## PROBLEM STATEMENT
Examine the material below and count the lines that hold the word "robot". Report only the number.

## EXERCISE MATERIALS
__________________________________________________

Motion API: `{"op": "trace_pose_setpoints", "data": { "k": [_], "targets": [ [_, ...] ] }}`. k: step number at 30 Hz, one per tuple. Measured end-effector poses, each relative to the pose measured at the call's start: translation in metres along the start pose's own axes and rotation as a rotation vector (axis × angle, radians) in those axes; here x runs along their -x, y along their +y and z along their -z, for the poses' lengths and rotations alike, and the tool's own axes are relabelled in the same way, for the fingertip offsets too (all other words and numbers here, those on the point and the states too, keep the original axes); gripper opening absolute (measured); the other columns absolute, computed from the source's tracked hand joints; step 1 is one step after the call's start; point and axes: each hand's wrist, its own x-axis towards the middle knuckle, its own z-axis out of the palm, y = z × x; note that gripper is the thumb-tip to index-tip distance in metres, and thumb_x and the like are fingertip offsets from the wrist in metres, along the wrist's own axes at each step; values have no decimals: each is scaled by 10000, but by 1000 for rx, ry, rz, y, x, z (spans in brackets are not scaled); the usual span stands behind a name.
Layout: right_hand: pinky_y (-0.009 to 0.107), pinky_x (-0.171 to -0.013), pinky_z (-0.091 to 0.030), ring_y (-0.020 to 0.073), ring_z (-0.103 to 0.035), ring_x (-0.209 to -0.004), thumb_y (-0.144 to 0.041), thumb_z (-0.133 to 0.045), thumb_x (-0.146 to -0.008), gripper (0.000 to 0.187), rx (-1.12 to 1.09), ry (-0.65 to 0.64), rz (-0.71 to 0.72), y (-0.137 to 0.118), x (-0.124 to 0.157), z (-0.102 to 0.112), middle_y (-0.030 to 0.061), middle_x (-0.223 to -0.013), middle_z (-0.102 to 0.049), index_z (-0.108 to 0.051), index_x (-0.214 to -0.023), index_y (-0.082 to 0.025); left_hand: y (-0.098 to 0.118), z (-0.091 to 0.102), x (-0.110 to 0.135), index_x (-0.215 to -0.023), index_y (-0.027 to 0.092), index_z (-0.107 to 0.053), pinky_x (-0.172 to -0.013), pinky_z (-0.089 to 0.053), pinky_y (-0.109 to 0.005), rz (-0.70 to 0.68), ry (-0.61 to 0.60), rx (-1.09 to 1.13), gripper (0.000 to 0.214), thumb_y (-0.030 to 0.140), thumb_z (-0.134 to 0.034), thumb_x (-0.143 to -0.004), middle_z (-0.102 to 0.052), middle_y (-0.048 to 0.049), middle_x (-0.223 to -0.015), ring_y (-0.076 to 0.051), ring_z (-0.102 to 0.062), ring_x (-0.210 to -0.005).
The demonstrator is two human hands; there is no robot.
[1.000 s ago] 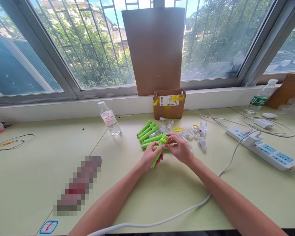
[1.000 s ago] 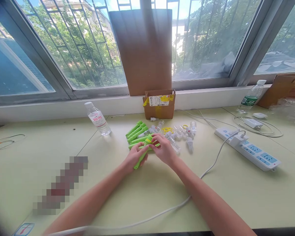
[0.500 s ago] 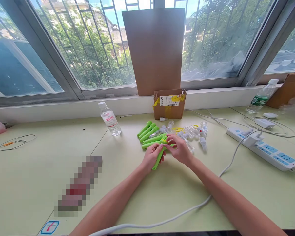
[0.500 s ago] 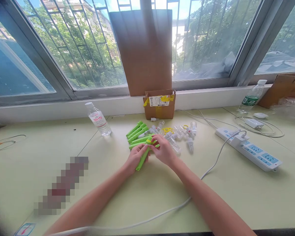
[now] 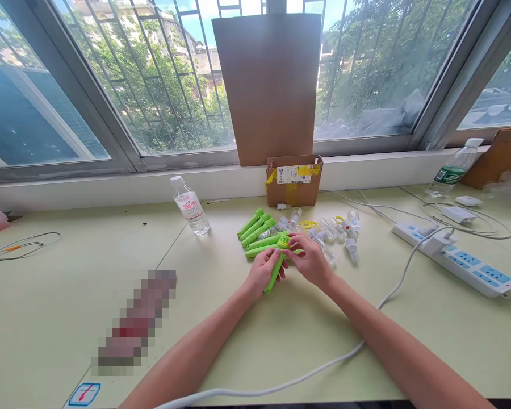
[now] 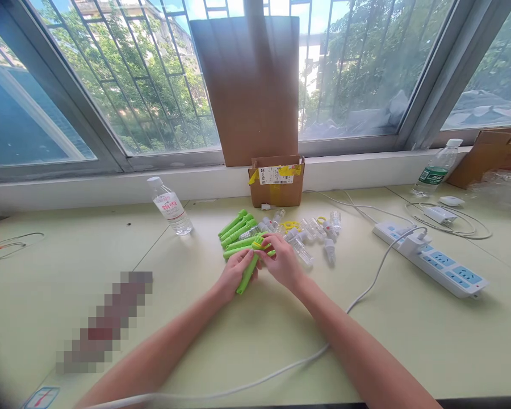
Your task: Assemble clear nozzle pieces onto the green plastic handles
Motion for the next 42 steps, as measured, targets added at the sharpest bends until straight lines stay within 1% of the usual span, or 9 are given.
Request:
{"op": "trace_pose_setpoints", "data": {
  "k": [7,16,22,28,33,39,42],
  "targets": [
    [279,-502,-590,154,-657,-706,-454,-590,-837,251,-11,12,-10,-1,-1,0,106,-1117,-589,-532,-837,-210,3,0,1,-785,150,-529,-417,-386,-199,1,-5,39,425,573,-574,-783,-597,-4,-653,-82,-507,-444],
    [282,-509,-594,146,-654,-687,-436,-612,-823,241,-31,21,-16,-5,0,1,101,-1105,-588,-534,-834,-208,6,6,0,-772,147,-537,-421,-383,-207,72,-48,107,414,558,-584,-783,-590,-10,-646,-87,-502,-443],
    [284,-500,-592,149,-653,-678,-444,-617,-818,245,-31,24,-11,-4,1,1,103,-1096,-595,-551,-843,-209,4,9,-3,-785,148,-554,-406,-368,-206,88,-80,124,384,531,-580,-790,-590,-6,-631,-93,-505,-435],
    [285,-515,-592,146,-653,-671,-429,-617,-820,228,-28,19,-8,-5,1,1,102,-1107,-596,-564,-854,-209,6,9,-3,-774,153,-559,-394,-352,-208,103,-93,145,371,523,-583,-787,-574,11,-588,-86,-494,-405],
    [292,-526,-598,147,-654,-679,-428,-606,-827,222,-16,19,1,-3,2,1,96,-1106,-597,-558,-867,-214,6,9,-2,-780,151,-551,-391,-357,-207,105,-83,150,376,524,-591,-780,-584,8,-606,-87,-503,-409],
    [273,-497,-583,150,-657,-668,-366,-581,-847,184,27,0,39,3,5,-2,62,-967,-599,-528,-959,-229,6,8,-2,-787,153,-534,-395,-383,-208,101,-45,165,396,541,-611,-764,-594,6,-637,-88,-511,-417],
    [265,-505,-576,144,-657,-664,-326,-578,-849,178,50,5,49,4,6,-2,57,-954,-602,-526,-984,-222,6,7,-2,-802,152,-535,-391,-385,-209,95,-52,182,402,544,-613,-763,-600,2,-652,-88,-513,-415]
  ]
}}
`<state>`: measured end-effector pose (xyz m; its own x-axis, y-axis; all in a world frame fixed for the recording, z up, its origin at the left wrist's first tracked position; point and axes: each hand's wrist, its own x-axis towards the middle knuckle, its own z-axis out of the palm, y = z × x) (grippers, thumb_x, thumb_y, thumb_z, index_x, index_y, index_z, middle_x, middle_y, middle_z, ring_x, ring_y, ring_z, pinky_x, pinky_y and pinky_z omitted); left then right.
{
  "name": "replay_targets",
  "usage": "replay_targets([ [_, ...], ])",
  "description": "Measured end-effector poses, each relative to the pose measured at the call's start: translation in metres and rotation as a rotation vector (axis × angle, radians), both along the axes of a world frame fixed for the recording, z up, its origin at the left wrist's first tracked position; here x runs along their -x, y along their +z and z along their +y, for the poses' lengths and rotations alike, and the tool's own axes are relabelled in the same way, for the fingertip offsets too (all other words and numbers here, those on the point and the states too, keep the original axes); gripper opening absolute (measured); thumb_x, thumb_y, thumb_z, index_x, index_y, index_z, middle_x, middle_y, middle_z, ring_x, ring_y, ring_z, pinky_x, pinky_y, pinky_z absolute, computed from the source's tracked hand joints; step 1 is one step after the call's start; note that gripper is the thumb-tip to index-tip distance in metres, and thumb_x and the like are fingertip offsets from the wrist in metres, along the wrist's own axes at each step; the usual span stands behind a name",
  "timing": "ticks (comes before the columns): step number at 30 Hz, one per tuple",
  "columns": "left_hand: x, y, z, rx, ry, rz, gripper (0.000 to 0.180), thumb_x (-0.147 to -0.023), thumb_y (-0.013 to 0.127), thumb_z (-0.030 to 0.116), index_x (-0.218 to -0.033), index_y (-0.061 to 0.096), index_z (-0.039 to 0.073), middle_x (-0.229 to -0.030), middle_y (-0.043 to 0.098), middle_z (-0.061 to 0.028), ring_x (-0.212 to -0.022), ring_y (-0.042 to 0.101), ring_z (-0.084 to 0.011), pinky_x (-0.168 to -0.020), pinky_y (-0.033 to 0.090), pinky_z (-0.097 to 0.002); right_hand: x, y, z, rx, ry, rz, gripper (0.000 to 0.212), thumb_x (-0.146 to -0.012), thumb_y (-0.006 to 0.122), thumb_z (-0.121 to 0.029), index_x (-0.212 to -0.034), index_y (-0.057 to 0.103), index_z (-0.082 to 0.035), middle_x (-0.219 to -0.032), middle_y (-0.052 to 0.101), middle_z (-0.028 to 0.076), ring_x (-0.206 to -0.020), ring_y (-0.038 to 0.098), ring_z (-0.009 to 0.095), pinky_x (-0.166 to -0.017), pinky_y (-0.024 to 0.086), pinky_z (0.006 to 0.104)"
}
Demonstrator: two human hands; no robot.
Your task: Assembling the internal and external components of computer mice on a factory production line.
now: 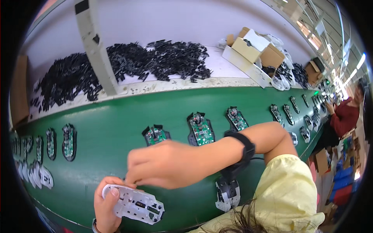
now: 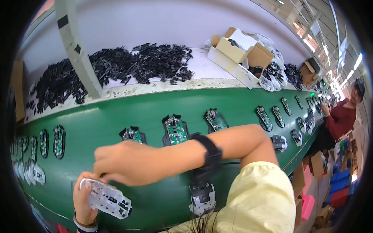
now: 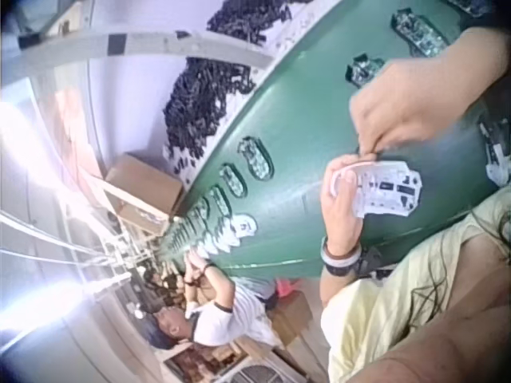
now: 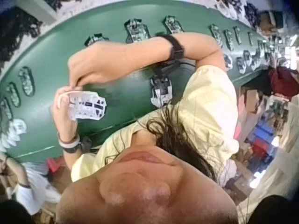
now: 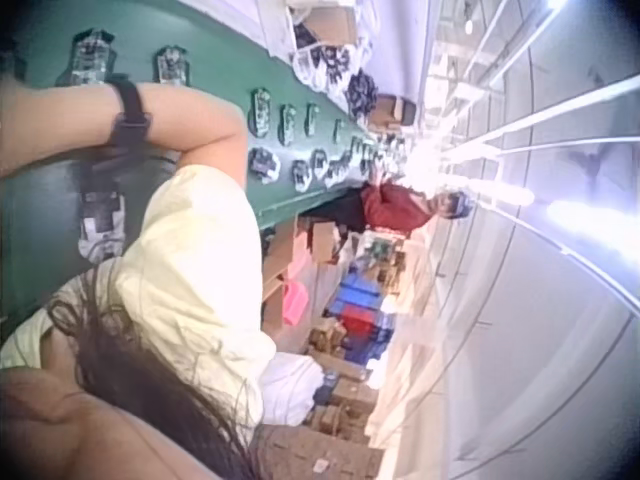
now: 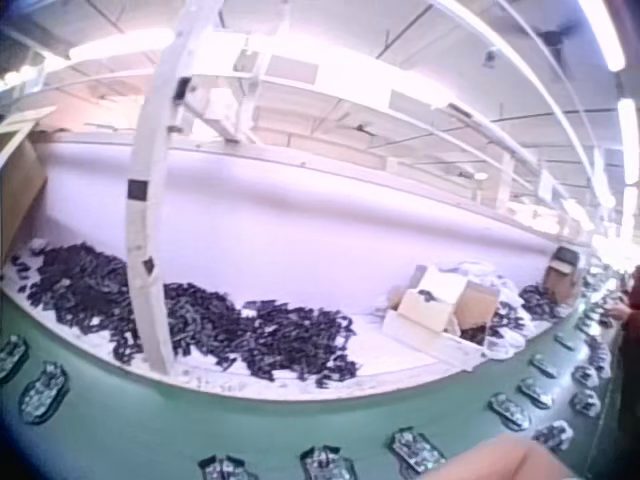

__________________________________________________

## OUTPUT FOR THIS EXERCISE
2